Adventures in Woodworking

I know it's only been a week, but this project is kicking my butt. In my quest to intentionally Know God, Become Myself, and Pray for Others each day I've been forced to face my resistances in each of these areas, and challenged to find the joy that I know lies within each of these categories.

This week I've tried to explore a different aspect of how God has created me every day, and my favorite undertaking by far was the creation of a custom bookshelf. A few months back I had the vision for it's design out of some crates I bought at JoAnn's . I got as far as applying a custom stain (made from vinegar, steel wool, and used coffee grounds), but when it came to executing the construction of my design... I was at a complete loss. 


That's when this incredible man came to the rescue. 

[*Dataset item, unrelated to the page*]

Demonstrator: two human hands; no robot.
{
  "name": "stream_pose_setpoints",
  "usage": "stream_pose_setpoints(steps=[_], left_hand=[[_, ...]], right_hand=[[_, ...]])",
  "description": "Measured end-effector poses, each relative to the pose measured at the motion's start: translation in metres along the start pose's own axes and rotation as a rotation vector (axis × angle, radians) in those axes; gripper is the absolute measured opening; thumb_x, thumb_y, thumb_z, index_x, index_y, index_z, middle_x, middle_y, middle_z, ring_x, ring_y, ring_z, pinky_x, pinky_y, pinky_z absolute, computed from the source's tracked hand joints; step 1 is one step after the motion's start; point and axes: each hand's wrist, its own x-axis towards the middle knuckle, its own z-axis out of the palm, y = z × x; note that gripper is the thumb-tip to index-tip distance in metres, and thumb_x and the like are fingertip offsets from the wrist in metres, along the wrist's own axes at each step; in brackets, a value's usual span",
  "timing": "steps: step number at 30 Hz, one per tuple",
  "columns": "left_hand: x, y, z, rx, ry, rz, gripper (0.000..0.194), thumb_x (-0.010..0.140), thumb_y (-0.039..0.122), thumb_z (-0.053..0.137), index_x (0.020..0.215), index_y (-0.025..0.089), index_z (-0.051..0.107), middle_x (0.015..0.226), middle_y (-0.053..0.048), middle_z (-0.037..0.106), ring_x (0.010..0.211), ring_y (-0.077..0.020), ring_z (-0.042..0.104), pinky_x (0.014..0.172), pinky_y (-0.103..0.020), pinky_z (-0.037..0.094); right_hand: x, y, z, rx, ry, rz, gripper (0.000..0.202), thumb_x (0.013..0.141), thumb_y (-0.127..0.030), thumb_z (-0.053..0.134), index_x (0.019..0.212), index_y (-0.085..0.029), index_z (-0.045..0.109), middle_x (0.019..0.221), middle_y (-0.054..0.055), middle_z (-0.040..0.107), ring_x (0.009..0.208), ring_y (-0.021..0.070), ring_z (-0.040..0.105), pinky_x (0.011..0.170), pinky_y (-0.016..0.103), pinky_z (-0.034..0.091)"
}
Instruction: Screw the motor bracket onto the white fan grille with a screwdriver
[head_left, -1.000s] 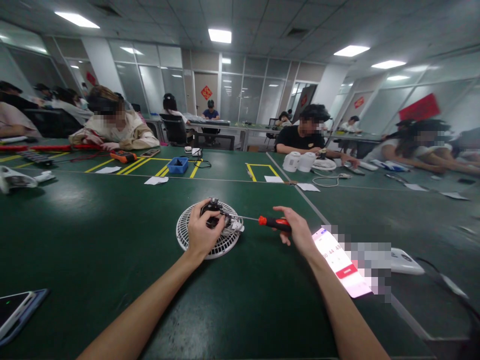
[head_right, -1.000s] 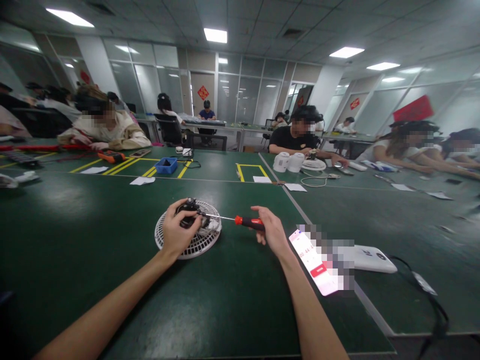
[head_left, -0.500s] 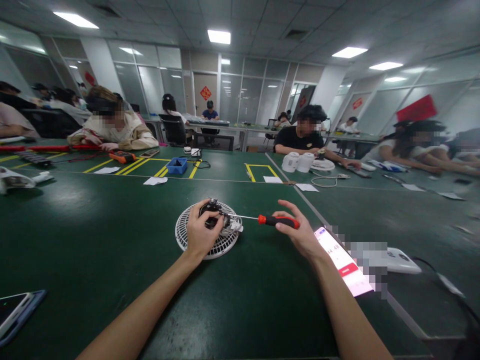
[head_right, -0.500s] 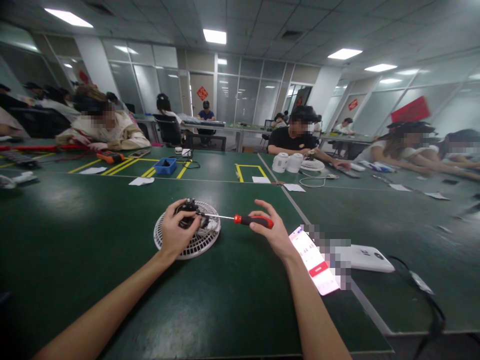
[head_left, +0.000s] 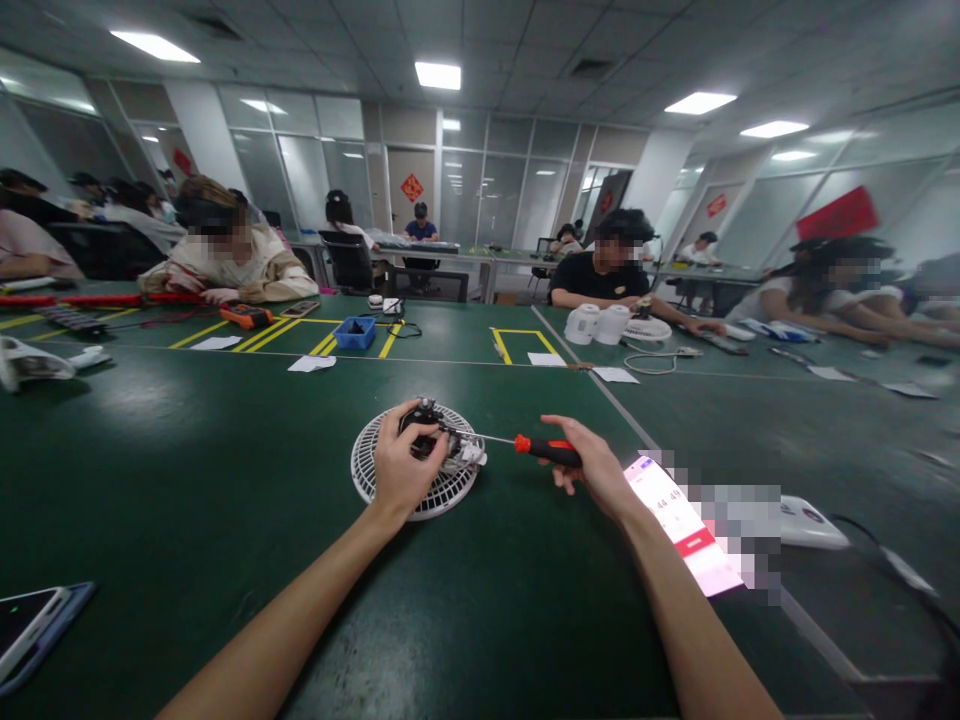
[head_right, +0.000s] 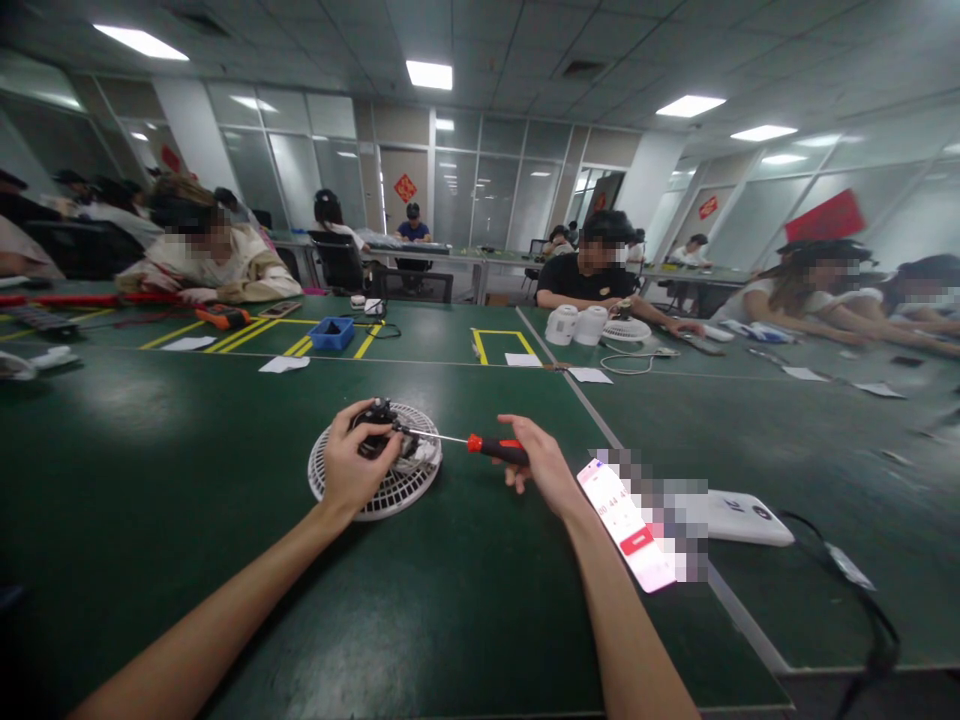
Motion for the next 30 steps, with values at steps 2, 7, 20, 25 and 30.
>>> stream_pose_setpoints(steps=[2, 7, 20, 25, 30], left_hand=[[0.0, -0.0002, 0.0001, 0.003, 0.0, 0.001, 0.007, 0.085, 0.025, 0.075, 0.086, 0.019, 0.072, 0.126, -0.012, 0.066, 0.119, -0.0275, 0.064, 0.103, -0.049, 0.054], [-0.0002, -0.0012, 0.001, -0.003, -0.003, -0.003, 0.006, 0.085, 0.026, 0.074, 0.086, 0.02, 0.072, 0.126, -0.011, 0.066, 0.119, -0.0274, 0.064, 0.104, -0.05, 0.053], [0.0002, 0.0, 0.0013, 0.005, 0.004, -0.01, 0.007, 0.085, 0.026, 0.074, 0.087, 0.02, 0.072, 0.126, -0.011, 0.066, 0.119, -0.0275, 0.064, 0.104, -0.05, 0.054], [0.0003, 0.0011, 0.0013, 0.007, 0.018, -0.018, 0.006, 0.084, 0.025, 0.075, 0.085, 0.02, 0.072, 0.126, -0.011, 0.066, 0.118, -0.0273, 0.064, 0.104, -0.049, 0.054], [0.0007, 0.0021, 0.0003, -0.003, 0.016, -0.023, 0.006, 0.085, 0.025, 0.074, 0.086, 0.019, 0.072, 0.126, -0.011, 0.066, 0.118, -0.0273, 0.064, 0.104, -0.049, 0.054]], right_hand=[[-0.0005, -0.0012, 0.0004, -0.03, 0.009, -0.012, 0.062, 0.086, -0.063, 0.065, 0.131, -0.021, 0.06, 0.07, 0.001, 0.068, 0.044, 0.0122, 0.053, 0.037, 0.022, 0.035], [0.0011, 0.0008, -0.002, 0.034, 0.056, -0.12, 0.061, 0.072, -0.047, 0.084, 0.123, -0.023, 0.063, 0.076, -0.002, 0.065, 0.055, 0.0135, 0.058, 0.047, 0.025, 0.046], [0.0012, 0.0018, -0.001, 0.05, 0.029, 0.016, 0.055, 0.088, -0.068, 0.059, 0.117, -0.022, 0.061, 0.068, 0.002, 0.068, 0.047, 0.0151, 0.06, 0.04, 0.024, 0.044], [0.0014, 0.0026, -0.0037, 0.035, -0.006, -0.013, 0.053, 0.082, -0.059, 0.07, 0.118, -0.023, 0.058, 0.061, -0.004, 0.062, 0.043, 0.0127, 0.056, 0.038, 0.021, 0.04], [0.0033, 0.0063, -0.0062, 0.118, -0.038, -0.062, 0.042, 0.075, -0.048, 0.082, 0.097, -0.025, 0.055, 0.071, -0.004, 0.06, 0.057, 0.0137, 0.06, 0.047, 0.024, 0.051]])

Jan is described best by his son-in-law as, "Exactly what people mean when they say 'salt of the earth'." He's right. Jan and his wife Sue are an incredible couple who love each other, love their family, love Jesus, and thankfully, love me. Jan offered to help me with this project, and with his expertise, time, and enviable amount of power tools, my vision became a reality.


Over the 2 days we spent building this together I learned so much about carpentry, wood working, math (although reluctantly), and had great conversations with Jan and Sue. There was something so satisfying in thinking through the structural problems my design presented, coming up with solutions, and coming to understand why this type of work is so fun for Jan. 


 I found myself on the verge of elation with every piece of wood we cut. As the picture I had held in my mind for months became a reality, I was practically in tears. I hate to admit it, but this is one of the few creative projects I've conceived that's seen it's way to completion (as I type this I'm sitting next to an advent calendar that is one piece shy of 25- and yes, it is January). 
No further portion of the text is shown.